Tort law in Australia is substantively similar to that of other common law jurisdictions, especially at a foundational level. This is due to the legal system of Australia having been derived from the UK, like most other common law nations around the globe.

There are a large number of torts that exist at Australian law. Generally, the most commonly litigated torts in Australia are those of negligence, trespass, and defamation.

Overview

Prior to the abolition of appeals to the Privy Council for Australian disputes, tort jurisprudence in Australia largely complied with UK precedent.

Since the independence of Australia's legal system, its jurisprudence has diverged from the UK and other common law countries in various respects. Jurisprudence development of tort in Australia largely is driven by the High Court of Australia. 

Tort decisions in other jurisdictions continue to have influence on Australia's courts, and are commonly referred to for comparative law purposes. The High Court has stated that it is 'inevitable and desirable that the courts of this country will continue to obtain assistance and guidance from the learning and reasoning of other great common law courts'.

To the extent tort is a creature of the common law, Australia's tort regime is nationally unified. This is due to the High Court's position in Lipohar, that there is only one common law in Australia.

Despite this, Tort law in Australia is not uniform. Australia's State parliaments are able to modulate tort law within their own jurisdictions through statute, and the Australian Parliament usually lacks the legislative authority to override them, excepting when it rely upon a s51 head of power to do so.
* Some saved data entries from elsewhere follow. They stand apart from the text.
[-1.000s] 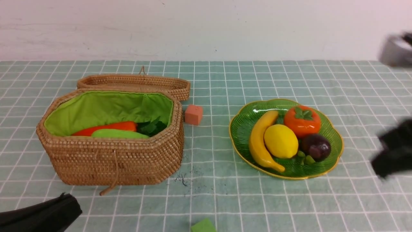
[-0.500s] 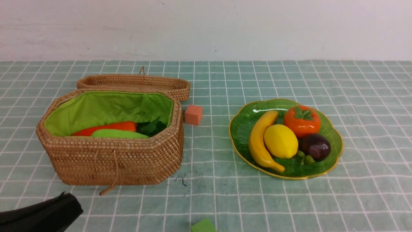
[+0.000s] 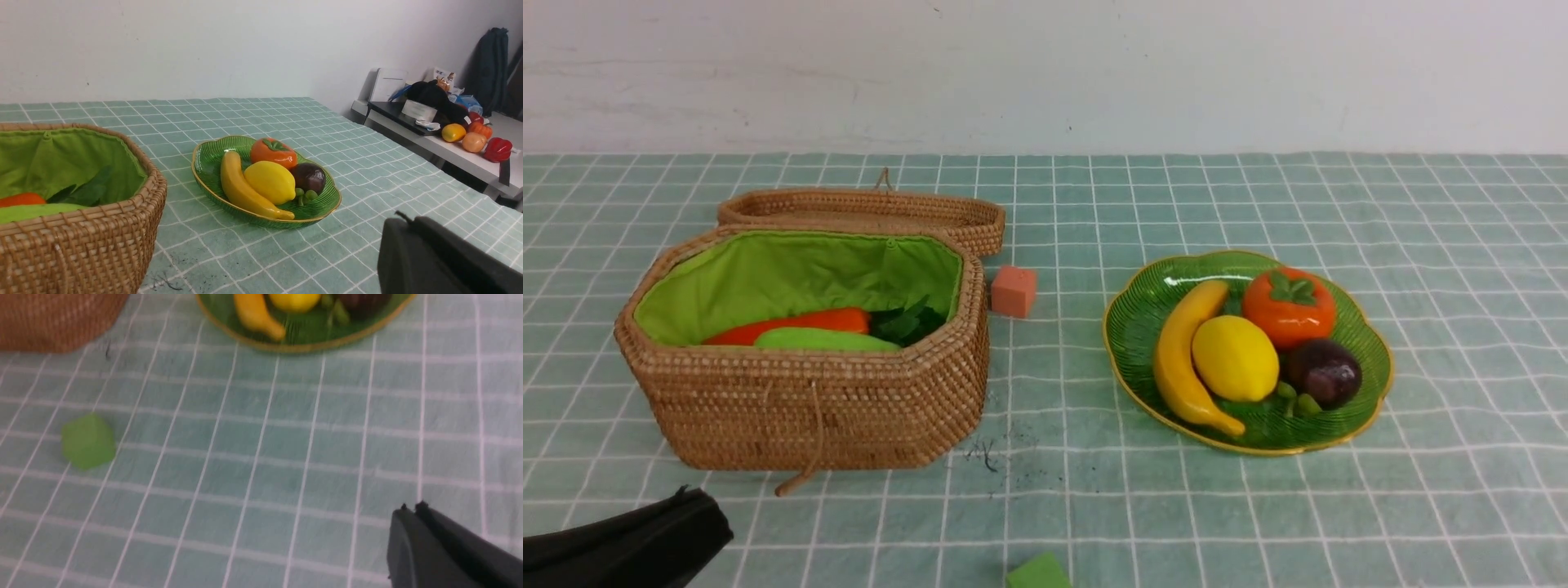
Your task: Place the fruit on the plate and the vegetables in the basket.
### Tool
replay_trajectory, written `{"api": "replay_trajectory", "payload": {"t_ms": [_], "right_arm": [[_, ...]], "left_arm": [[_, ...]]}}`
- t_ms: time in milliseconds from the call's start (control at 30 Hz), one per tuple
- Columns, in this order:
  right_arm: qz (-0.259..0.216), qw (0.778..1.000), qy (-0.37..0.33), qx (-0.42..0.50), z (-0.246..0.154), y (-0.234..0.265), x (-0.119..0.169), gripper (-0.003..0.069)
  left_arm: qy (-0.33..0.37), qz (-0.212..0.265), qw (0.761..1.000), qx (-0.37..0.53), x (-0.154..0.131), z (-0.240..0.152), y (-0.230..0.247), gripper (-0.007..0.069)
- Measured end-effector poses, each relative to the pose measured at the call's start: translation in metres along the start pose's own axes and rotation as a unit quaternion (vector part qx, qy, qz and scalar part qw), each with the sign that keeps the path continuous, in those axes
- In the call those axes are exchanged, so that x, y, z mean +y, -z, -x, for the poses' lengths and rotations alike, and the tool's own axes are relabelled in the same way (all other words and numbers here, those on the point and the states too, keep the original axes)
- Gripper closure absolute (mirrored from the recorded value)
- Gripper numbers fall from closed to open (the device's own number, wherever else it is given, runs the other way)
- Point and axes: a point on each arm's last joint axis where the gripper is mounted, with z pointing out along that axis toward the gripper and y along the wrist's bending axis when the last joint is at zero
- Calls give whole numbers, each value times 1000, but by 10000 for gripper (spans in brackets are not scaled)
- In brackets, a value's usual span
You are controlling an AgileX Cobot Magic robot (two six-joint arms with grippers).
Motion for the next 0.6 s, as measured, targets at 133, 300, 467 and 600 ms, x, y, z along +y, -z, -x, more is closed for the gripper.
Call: {"api": "replay_trajectory", "payload": {"t_ms": [133, 300, 467, 600], "right_arm": [[-66, 995, 6, -75, -26, -14, -15, 677], [-118, 988, -8, -103, -84, -39, -29, 677], [-117, 986, -13, -121, -85, -40, -30, 677], [-116, 986, -13, -122, -85, -40, -30, 677]], "left_arm": [[0, 0, 1000, 0, 0, 0, 0, 635], [0, 2, 1000, 1, 0, 0, 0, 631], [0, 3, 1000, 1, 1, -1, 0, 627], [0, 9, 1000, 4, 2, -2, 0, 627]]}}
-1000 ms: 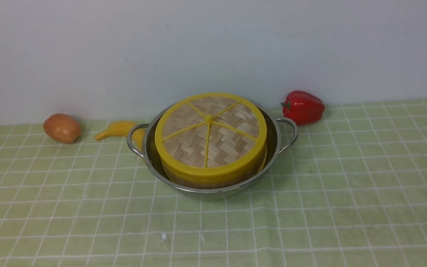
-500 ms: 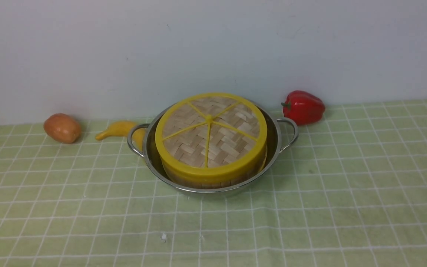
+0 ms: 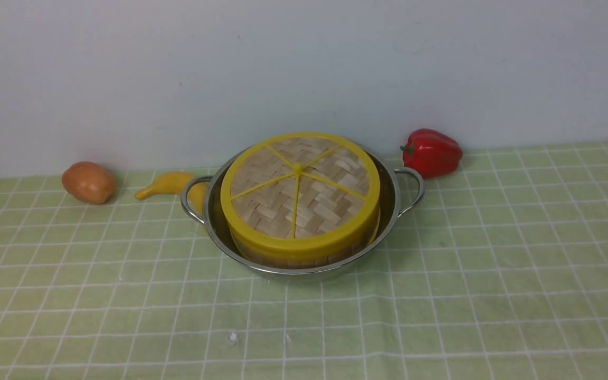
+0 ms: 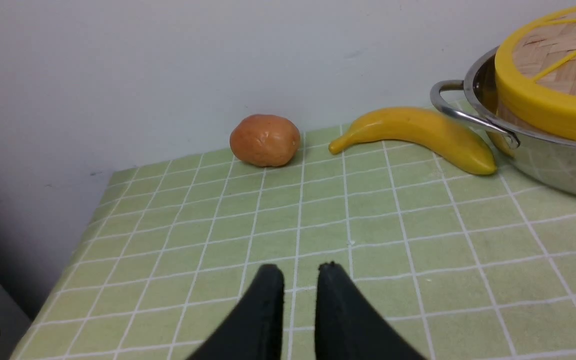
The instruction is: Place the steamer in the pot on the green tablecloth, and put the lid on the steamer.
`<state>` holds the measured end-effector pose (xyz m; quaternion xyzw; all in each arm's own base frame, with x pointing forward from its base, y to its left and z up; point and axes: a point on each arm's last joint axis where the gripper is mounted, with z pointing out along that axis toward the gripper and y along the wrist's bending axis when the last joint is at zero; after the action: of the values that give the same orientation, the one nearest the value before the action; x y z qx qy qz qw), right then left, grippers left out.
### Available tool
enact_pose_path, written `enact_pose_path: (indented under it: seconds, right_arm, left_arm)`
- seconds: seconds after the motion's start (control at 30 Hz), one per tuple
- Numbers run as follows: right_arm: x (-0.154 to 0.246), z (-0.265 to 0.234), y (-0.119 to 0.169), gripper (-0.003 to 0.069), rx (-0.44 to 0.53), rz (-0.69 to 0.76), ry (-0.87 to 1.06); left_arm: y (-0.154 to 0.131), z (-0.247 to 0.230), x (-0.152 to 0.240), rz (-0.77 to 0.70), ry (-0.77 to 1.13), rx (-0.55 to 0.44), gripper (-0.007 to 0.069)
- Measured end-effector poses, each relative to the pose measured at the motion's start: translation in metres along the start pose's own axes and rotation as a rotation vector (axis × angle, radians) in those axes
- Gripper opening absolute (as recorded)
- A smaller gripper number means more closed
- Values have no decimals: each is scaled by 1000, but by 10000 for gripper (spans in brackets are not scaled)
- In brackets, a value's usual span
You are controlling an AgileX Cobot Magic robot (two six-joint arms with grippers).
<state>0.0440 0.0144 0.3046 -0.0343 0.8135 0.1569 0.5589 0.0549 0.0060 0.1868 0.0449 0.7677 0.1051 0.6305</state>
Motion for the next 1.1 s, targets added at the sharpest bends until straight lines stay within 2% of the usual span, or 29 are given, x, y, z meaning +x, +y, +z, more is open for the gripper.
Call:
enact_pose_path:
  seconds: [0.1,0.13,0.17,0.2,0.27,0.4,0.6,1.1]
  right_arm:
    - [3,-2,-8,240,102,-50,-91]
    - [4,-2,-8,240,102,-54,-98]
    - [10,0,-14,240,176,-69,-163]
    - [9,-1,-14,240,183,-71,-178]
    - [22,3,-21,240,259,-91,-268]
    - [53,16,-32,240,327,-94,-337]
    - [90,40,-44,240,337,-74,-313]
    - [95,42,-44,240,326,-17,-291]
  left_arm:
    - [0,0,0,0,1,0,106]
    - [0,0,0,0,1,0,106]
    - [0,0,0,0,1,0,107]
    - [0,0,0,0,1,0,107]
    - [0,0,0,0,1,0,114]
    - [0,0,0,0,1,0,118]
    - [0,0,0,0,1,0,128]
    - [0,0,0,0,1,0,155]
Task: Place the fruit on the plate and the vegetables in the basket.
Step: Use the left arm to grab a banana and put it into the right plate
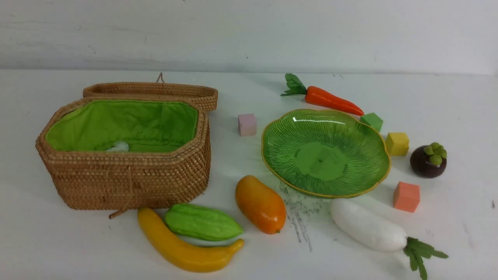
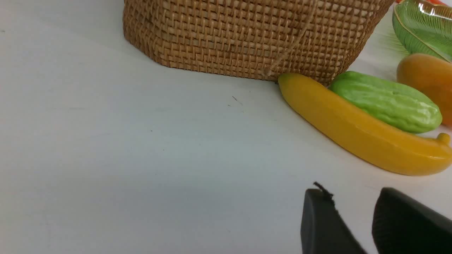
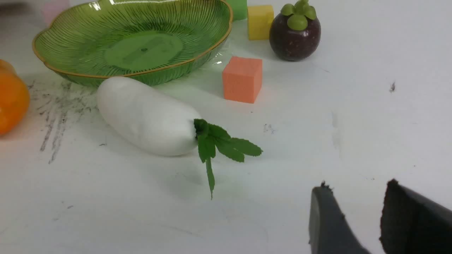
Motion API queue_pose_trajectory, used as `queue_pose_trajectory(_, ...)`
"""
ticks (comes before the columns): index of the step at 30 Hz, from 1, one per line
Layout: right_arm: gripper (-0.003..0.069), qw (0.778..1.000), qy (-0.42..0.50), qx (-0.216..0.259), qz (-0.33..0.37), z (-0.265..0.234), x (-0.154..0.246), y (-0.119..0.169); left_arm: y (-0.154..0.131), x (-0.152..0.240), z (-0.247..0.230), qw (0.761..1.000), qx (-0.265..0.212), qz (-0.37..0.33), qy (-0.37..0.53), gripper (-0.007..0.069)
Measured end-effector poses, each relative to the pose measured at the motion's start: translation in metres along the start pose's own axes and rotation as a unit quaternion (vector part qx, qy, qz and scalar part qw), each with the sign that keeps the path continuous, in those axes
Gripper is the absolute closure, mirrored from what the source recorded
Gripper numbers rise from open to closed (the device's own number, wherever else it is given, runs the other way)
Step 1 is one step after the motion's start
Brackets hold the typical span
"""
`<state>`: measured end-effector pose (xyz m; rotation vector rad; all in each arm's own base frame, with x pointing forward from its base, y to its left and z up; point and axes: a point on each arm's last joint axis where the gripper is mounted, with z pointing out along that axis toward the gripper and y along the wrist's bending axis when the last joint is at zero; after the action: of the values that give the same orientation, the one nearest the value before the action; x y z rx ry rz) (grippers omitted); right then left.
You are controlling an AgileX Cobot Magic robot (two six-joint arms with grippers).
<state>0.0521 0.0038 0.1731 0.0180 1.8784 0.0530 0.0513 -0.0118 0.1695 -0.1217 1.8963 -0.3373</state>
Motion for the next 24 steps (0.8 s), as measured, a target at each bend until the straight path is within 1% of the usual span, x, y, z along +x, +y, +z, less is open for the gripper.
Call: queue_pose_trajectory(24, 0.0419, 1.0, 0.0, 0.0, 0.0, 0.0, 0.0, 0.0, 0.0, 0.0, 0.0, 1.0, 0.0, 0.0, 0.0, 0.0391)
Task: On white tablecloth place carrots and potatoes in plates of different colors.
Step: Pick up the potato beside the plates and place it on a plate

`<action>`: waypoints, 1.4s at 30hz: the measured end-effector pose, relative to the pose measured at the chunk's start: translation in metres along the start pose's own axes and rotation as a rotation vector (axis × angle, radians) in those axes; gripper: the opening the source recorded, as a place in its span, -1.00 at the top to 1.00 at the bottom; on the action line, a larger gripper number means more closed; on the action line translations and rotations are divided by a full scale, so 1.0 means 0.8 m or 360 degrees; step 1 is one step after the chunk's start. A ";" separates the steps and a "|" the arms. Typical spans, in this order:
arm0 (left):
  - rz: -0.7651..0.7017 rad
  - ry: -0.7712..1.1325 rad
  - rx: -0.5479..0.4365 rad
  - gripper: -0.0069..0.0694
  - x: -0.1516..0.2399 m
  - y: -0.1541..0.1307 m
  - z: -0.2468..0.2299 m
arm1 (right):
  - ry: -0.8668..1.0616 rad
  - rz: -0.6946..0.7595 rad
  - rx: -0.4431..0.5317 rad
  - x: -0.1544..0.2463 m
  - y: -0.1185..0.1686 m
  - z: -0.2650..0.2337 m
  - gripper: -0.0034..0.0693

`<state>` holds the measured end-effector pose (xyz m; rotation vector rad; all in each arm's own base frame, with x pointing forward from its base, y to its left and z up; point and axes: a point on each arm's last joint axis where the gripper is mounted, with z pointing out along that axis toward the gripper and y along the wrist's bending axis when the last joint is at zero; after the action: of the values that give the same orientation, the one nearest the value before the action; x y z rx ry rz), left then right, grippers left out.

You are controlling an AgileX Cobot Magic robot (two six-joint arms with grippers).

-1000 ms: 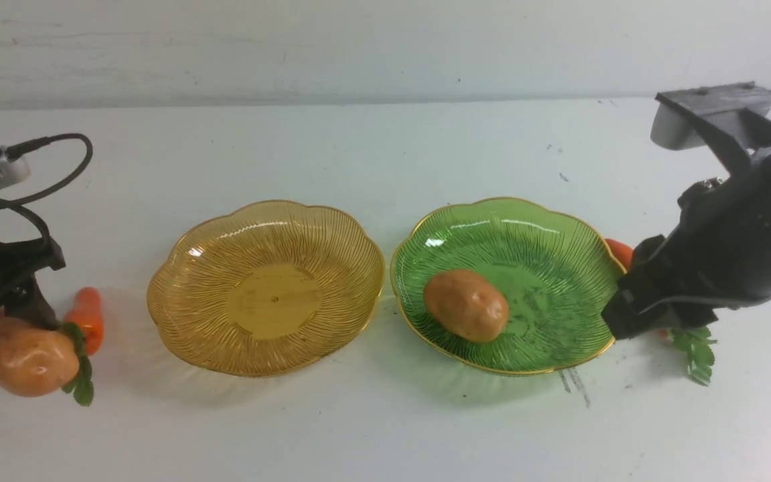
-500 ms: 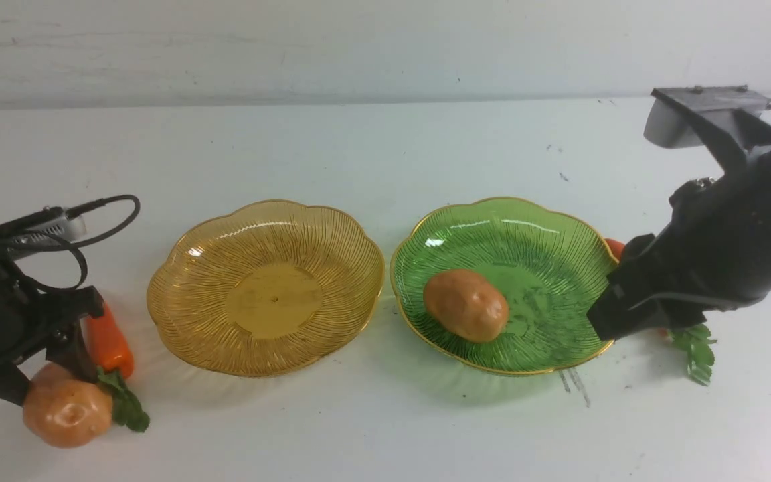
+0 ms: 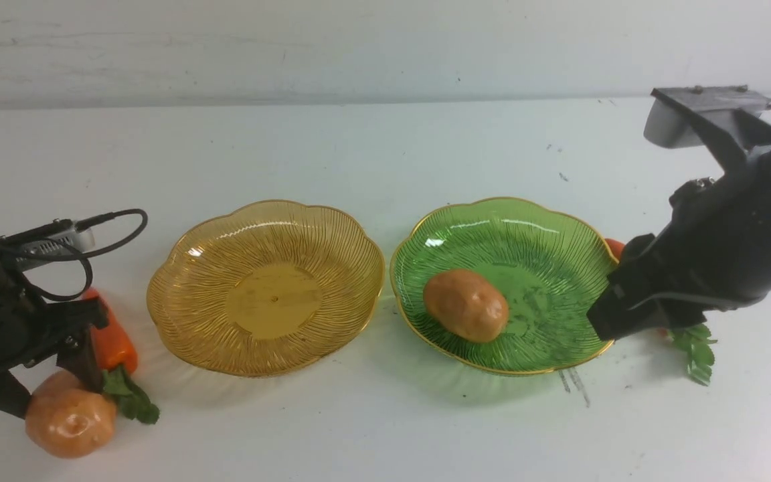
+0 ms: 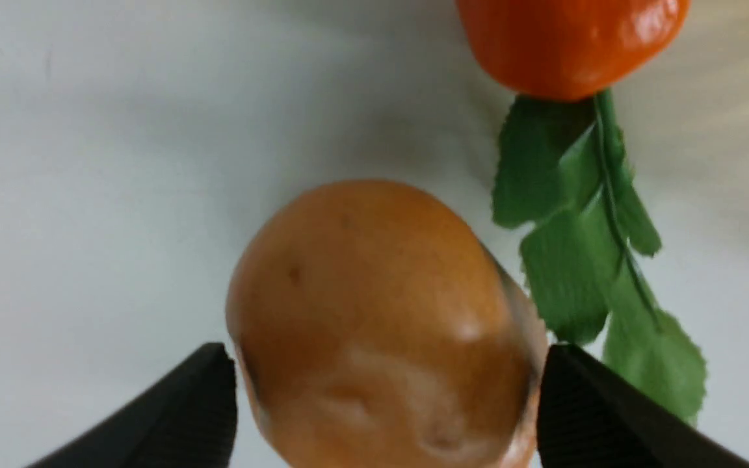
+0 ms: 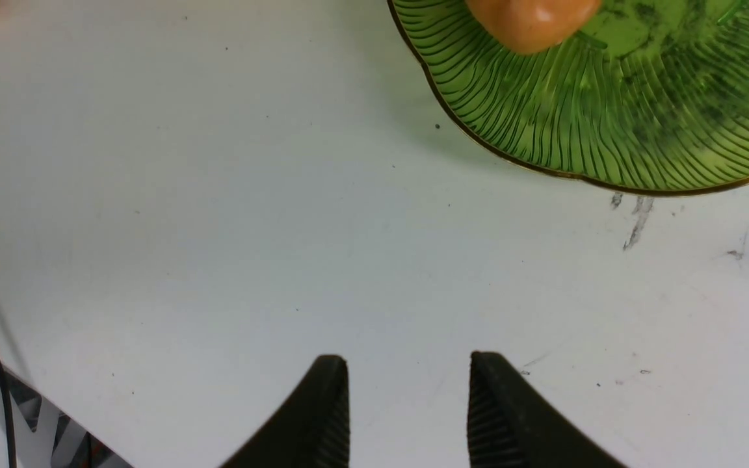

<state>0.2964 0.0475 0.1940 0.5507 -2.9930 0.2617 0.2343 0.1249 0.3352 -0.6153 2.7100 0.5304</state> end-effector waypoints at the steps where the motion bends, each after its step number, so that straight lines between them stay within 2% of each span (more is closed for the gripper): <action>1: 0.0008 0.0005 -0.0004 -0.67 0.000 0.000 0.000 | -0.0002 0.0000 0.0000 0.000 0.000 0.000 0.24; 18: 0.0048 0.0039 -0.0097 -0.67 -0.007 0.007 0.010 | -0.0027 0.0007 -0.0012 -0.002 0.001 0.000 0.24; 26: 0.0055 0.0072 -0.0116 -0.22 -0.006 0.009 0.010 | -0.0028 0.0007 -0.0012 -0.002 0.001 0.000 0.24; 35: 0.0122 0.0010 -0.0238 -0.19 0.005 0.016 -0.011 | -0.0029 0.0007 -0.0012 -0.002 0.001 0.000 0.24; 38: 0.0127 -0.0035 -0.0236 -0.19 0.011 0.015 -0.022 | -0.0029 0.0007 -0.0012 -0.002 0.001 0.000 0.24; 42: 0.0125 -0.0183 -0.0024 -0.19 0.030 -0.004 -0.055 | -0.0030 0.0001 -0.0011 -0.002 0.001 0.000 0.24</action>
<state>0.2778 0.0445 0.2408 0.4624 -3.1294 0.2201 0.2354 0.1260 0.3360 -0.6083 2.6921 0.5436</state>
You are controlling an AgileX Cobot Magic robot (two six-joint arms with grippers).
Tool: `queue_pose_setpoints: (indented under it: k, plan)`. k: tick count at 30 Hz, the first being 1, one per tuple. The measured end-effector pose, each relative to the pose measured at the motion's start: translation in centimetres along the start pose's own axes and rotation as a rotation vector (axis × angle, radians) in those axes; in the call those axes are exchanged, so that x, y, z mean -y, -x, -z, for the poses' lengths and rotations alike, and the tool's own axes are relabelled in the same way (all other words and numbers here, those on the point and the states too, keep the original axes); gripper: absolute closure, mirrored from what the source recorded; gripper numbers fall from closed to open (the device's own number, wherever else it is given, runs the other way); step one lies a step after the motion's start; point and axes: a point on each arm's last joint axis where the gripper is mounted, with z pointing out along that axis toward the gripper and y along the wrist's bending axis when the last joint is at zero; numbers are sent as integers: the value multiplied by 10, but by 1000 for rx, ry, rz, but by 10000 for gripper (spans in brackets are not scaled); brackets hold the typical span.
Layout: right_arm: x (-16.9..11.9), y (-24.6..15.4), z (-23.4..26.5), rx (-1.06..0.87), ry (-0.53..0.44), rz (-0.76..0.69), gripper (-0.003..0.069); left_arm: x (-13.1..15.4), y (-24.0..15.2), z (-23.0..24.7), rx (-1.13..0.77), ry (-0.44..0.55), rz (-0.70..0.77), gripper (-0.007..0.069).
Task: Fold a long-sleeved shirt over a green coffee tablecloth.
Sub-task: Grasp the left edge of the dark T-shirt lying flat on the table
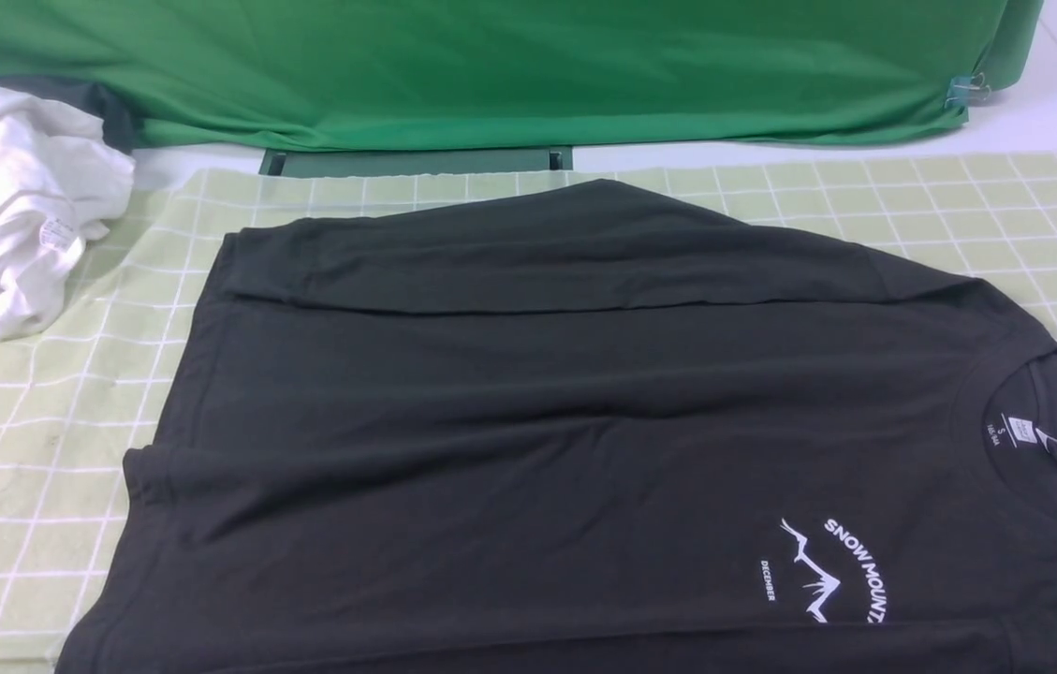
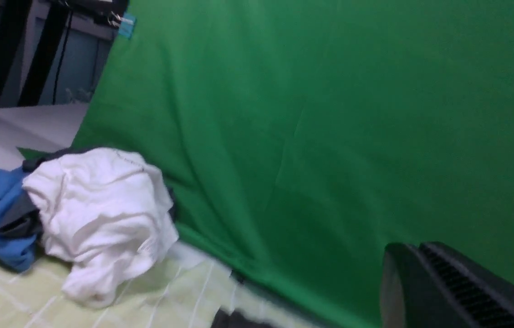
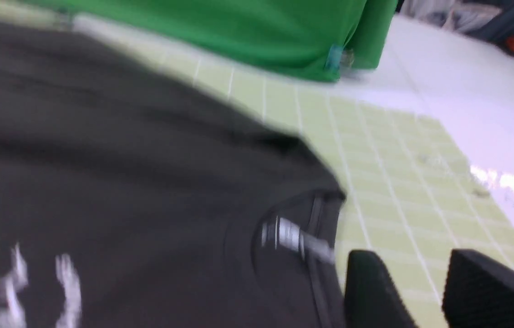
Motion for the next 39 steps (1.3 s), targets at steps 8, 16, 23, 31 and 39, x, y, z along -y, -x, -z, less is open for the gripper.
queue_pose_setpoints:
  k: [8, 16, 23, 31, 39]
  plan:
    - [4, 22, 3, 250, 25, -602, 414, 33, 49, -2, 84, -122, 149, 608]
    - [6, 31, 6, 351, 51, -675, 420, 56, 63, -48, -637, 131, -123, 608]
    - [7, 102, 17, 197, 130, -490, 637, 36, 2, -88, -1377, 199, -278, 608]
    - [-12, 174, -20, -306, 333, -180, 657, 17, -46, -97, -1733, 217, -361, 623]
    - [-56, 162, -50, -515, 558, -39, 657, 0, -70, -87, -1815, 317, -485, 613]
Nevertheless, the States have independently on occasion attempted to unify their tort systems to various degrees.

Difference in Australian Tort law 
As Australia's jurisprudence has diverged, so too has its court's emphasis and approach to all aspects of the tort legal process. Differences have emerged in its tests for causation, the finding of a duty of care, and in the calculation of damages. These nuances have been documented in detail by Australian academics; they are complex and are numerous.

Some of the most notable differences compared to other jurisdictions are the 'salient features' framework used to determine a duty of care for neglitence, as well as the fact that intent is not an element for trespass in Australia.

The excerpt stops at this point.